Using the Extraction Tester
The Extraction Tester lets you test how different extraction methods process your documents before creating a RAG pipeline. This helps you choose the best extraction method for your specific documents and use case.
Getting Started
- Upload your document using the file selector or drag-and-drop interface.
- Select an extraction type from the dropdown menu:
- Fast: A lightweight extractor optimized for speed and basic document processing
- Vectorize Iris: Our advanced document processing solution that intelligently preserves document structure and semantics
- Configure extraction settings, then click Extract Text.
- Chunk Size: Maximum number of characters in each chunk
- Start Page: Beginning page for extraction (optional)
- Page Limit: Maximum number of pages to process (optional)
Extraction Results
After processing, you can view your document in four different formats:
-
Text: Raw extracted text
-
Text Chunks: Text split into chunks based on your specified chunk size
-
Markdown: Extracted content with preserved formatting
-
Markdown Chunks: Formatted content split into chunks
-
Metadata: Extracted metadata when using metadata schemas
Vectorize Iris
Vectorize Iris is a model-based extraction solution that transforms how RAG systems handle PDFs.

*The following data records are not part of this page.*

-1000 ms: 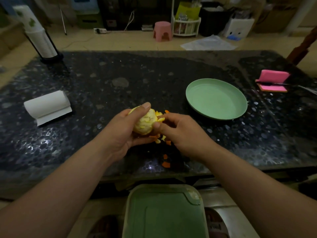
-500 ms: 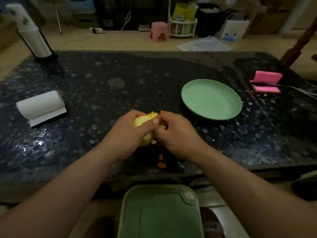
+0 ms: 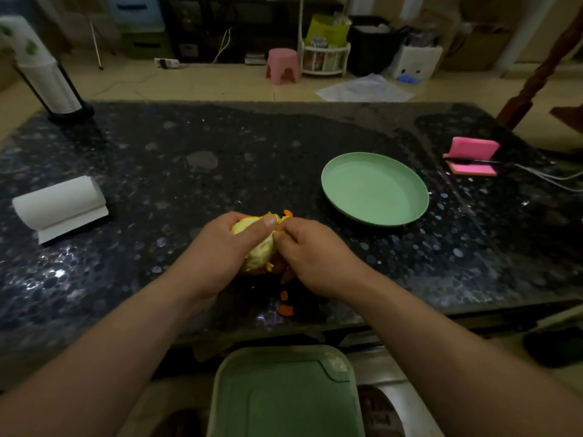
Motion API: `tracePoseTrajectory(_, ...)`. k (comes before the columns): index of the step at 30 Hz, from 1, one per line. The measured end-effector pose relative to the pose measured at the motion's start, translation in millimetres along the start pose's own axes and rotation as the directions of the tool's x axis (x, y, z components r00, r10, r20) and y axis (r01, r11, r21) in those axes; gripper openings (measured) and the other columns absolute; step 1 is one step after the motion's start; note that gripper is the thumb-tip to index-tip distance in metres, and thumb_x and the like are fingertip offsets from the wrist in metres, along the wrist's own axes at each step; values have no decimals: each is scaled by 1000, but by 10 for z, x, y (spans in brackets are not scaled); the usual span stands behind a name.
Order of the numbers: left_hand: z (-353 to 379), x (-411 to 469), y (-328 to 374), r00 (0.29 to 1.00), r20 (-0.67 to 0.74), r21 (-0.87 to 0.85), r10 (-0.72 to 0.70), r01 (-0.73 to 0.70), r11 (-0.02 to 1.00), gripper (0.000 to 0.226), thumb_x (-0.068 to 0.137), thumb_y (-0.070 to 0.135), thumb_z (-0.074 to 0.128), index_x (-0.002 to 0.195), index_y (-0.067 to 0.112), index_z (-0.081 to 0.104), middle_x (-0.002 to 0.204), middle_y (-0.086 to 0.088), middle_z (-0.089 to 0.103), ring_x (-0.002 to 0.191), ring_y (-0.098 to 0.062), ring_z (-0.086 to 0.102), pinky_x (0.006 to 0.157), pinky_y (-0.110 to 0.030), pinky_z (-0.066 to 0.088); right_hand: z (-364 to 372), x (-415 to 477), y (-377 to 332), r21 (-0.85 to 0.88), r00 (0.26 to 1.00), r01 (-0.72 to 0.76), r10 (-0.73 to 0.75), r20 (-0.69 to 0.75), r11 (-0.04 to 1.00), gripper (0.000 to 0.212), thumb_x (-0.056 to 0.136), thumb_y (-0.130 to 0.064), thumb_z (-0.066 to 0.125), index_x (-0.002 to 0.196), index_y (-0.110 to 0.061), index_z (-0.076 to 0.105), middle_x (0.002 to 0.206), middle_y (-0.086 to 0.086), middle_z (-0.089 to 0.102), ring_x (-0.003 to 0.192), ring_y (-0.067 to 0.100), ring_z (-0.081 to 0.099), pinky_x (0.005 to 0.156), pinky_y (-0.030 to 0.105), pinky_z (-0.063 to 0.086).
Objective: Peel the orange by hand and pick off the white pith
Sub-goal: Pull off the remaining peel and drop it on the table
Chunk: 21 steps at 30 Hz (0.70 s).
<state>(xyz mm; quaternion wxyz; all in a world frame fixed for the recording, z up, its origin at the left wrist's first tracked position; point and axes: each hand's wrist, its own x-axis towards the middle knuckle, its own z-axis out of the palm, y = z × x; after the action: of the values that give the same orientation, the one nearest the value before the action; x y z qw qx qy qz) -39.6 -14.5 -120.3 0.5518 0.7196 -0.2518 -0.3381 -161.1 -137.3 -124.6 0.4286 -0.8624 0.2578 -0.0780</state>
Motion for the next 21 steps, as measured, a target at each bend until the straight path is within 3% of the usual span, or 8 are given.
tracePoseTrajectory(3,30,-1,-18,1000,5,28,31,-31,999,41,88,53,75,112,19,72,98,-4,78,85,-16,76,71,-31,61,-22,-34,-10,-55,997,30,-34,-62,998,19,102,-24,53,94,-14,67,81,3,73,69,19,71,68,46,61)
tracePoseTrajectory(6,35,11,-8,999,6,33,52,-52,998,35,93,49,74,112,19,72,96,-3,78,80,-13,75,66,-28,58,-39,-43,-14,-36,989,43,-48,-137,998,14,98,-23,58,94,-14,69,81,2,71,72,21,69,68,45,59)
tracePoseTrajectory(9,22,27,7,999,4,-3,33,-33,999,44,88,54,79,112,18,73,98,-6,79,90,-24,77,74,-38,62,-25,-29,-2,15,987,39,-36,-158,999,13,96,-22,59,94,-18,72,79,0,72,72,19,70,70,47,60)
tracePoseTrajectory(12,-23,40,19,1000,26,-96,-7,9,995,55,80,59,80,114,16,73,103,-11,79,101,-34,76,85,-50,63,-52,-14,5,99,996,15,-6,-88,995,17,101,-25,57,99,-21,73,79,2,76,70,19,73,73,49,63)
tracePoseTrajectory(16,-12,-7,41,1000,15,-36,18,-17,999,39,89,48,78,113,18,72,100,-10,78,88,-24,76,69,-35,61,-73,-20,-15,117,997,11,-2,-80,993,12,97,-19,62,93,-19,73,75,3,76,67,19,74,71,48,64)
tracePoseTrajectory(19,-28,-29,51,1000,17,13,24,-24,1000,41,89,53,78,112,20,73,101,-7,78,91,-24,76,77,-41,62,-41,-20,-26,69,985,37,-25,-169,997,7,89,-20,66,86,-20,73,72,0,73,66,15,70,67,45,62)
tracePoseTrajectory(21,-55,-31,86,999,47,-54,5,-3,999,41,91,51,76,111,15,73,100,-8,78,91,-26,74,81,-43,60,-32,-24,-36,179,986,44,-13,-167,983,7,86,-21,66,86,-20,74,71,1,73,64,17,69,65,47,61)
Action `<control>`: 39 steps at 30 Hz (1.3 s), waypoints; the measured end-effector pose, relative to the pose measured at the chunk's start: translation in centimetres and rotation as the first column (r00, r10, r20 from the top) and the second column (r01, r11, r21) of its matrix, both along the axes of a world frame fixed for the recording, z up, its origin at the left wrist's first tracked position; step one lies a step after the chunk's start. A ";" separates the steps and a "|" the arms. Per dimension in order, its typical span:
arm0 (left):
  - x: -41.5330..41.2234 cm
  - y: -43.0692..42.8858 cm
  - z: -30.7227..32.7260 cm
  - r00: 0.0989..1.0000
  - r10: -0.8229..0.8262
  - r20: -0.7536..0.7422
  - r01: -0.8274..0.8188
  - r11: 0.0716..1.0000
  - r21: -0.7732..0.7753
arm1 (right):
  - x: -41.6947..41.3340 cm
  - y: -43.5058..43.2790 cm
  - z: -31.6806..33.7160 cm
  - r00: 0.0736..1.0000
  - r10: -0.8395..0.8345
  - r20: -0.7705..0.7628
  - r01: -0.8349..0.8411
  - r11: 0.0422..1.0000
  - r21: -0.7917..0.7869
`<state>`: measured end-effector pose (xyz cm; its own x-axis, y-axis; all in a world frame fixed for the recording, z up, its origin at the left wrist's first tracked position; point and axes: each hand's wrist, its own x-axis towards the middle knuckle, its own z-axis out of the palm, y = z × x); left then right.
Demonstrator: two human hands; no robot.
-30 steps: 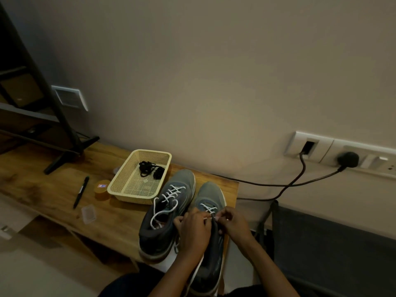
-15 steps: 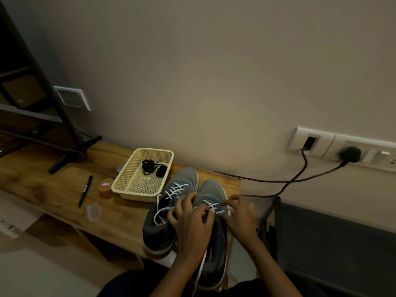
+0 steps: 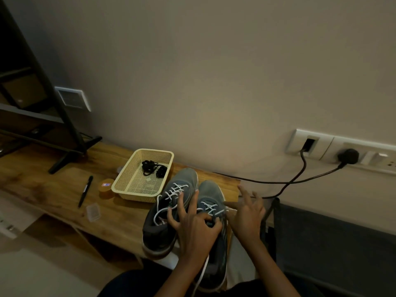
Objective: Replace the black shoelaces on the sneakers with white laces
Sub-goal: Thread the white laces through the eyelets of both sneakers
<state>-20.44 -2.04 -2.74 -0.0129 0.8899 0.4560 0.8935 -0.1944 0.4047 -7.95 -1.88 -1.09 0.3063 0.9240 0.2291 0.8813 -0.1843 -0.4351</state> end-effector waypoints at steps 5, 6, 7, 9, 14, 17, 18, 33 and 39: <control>0.0 0.2 -0.5 1.000 0.020 0.009 -0.020 1.000 -0.002 | -1.1 0.4 0.0 0.971 0.110 0.214 -0.126 0.990 0.065; 0.0 0.2 -0.5 1.000 0.023 0.007 -0.023 1.000 0.004 | -1.0 0.4 0.1 0.970 0.106 0.217 -0.126 0.989 0.081; 0.0 0.2 -0.5 1.000 0.027 0.004 -0.027 1.000 0.010 | -0.9 0.4 0.0 0.970 0.099 0.221 -0.122 0.988 0.095; 0.1 0.1 -0.5 0.999 0.035 0.003 -0.035 0.999 0.023 | -0.7 0.3 -0.3 0.976 0.056 0.210 -0.080 0.991 0.105; 0.1 0.1 -0.6 0.999 0.034 0.035 -0.035 0.999 0.038 | 0.3 -0.2 0.2 0.986 -0.166 -0.028 0.164 0.985 -0.059; 0.1 0.1 -0.7 0.998 0.031 0.056 -0.032 0.999 0.032 | 0.1 0.1 -0.4 0.989 -0.005 0.145 -0.002 0.999 0.044; 0.1 0.2 -0.7 0.998 0.032 0.057 -0.033 0.999 0.028 | -0.2 0.2 -0.8 0.976 0.051 0.214 -0.071 0.994 0.084; 0.0 0.0 -0.7 0.998 0.018 0.065 -0.019 1.000 0.009 | 0.5 -0.2 0.0 0.995 -0.080 0.061 0.085 0.993 -0.083; 0.1 0.0 -0.6 0.997 0.033 0.069 -0.036 0.999 0.041 | -0.7 0.2 -0.5 0.958 0.138 0.251 -0.162 0.984 0.075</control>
<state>-20.36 -2.08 -3.31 -0.0761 0.8685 0.4899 0.8705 -0.1817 0.4574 -8.62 -1.70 -1.58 0.0898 0.9258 0.3671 0.9771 -0.0106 -0.2124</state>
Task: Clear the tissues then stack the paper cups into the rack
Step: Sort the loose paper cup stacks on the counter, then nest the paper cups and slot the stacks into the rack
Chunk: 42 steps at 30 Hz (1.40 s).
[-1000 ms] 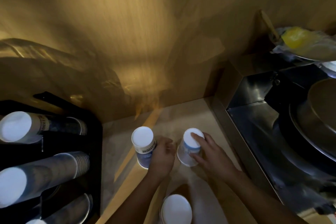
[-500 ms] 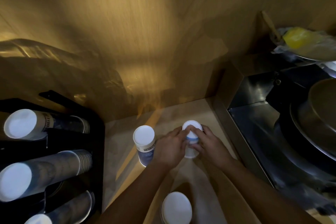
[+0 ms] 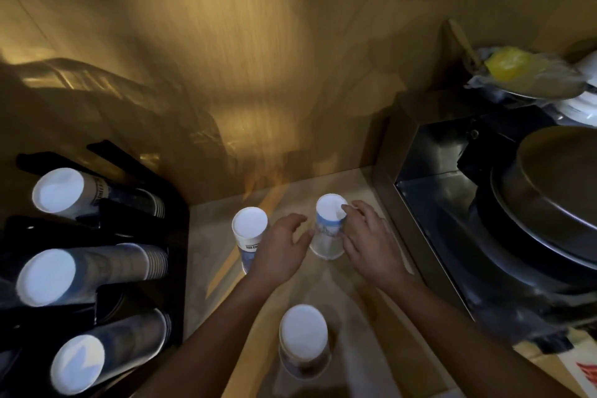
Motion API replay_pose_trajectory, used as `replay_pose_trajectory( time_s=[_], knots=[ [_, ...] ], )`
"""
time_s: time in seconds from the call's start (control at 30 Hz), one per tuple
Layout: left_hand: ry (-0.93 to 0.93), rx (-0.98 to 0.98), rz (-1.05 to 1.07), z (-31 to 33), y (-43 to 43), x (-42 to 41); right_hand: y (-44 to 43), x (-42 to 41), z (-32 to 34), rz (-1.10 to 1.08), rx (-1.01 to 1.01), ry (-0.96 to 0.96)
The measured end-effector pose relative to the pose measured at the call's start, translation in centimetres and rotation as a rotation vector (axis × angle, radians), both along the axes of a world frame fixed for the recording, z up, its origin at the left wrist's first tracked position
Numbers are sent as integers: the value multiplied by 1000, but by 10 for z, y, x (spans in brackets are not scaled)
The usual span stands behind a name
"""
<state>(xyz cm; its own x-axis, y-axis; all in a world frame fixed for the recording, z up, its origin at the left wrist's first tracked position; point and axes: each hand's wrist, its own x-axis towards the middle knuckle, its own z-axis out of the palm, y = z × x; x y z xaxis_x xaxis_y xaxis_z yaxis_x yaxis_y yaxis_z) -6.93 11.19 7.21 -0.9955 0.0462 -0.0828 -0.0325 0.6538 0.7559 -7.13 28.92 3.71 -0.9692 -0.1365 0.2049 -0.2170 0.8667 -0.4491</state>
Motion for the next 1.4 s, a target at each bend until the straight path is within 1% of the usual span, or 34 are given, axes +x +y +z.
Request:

It combines extraction and chunking into one streamlined process, making it easier than ever to get clean, usable text from complex documents.
When using Vectorize Iris, you'll notice enhanced processing features including:
- Preserved document structure and formatting
- Intelligent handling of tables and images
- Advanced metadata extraction capabilities
- Document classification and section identification
Metadata Extraction with Iris
Vectorize Iris can automatically extract structured metadata from your documents based on defined schemas. This capability allows you to:
- Extract document-level metadata like title, author, and document type
- Identify and extract section-specific metadata like part numbers, prices, or technical specifications
- Test metadata extraction schemas before using them in a pipeline
- Generate suggested schemas based on document analysis
To test metadata extraction:
- Upload your document
- Select "Vectorize Iris" as the extraction type
- Choose existing metadata schemas or select "Generate Schema Automatically"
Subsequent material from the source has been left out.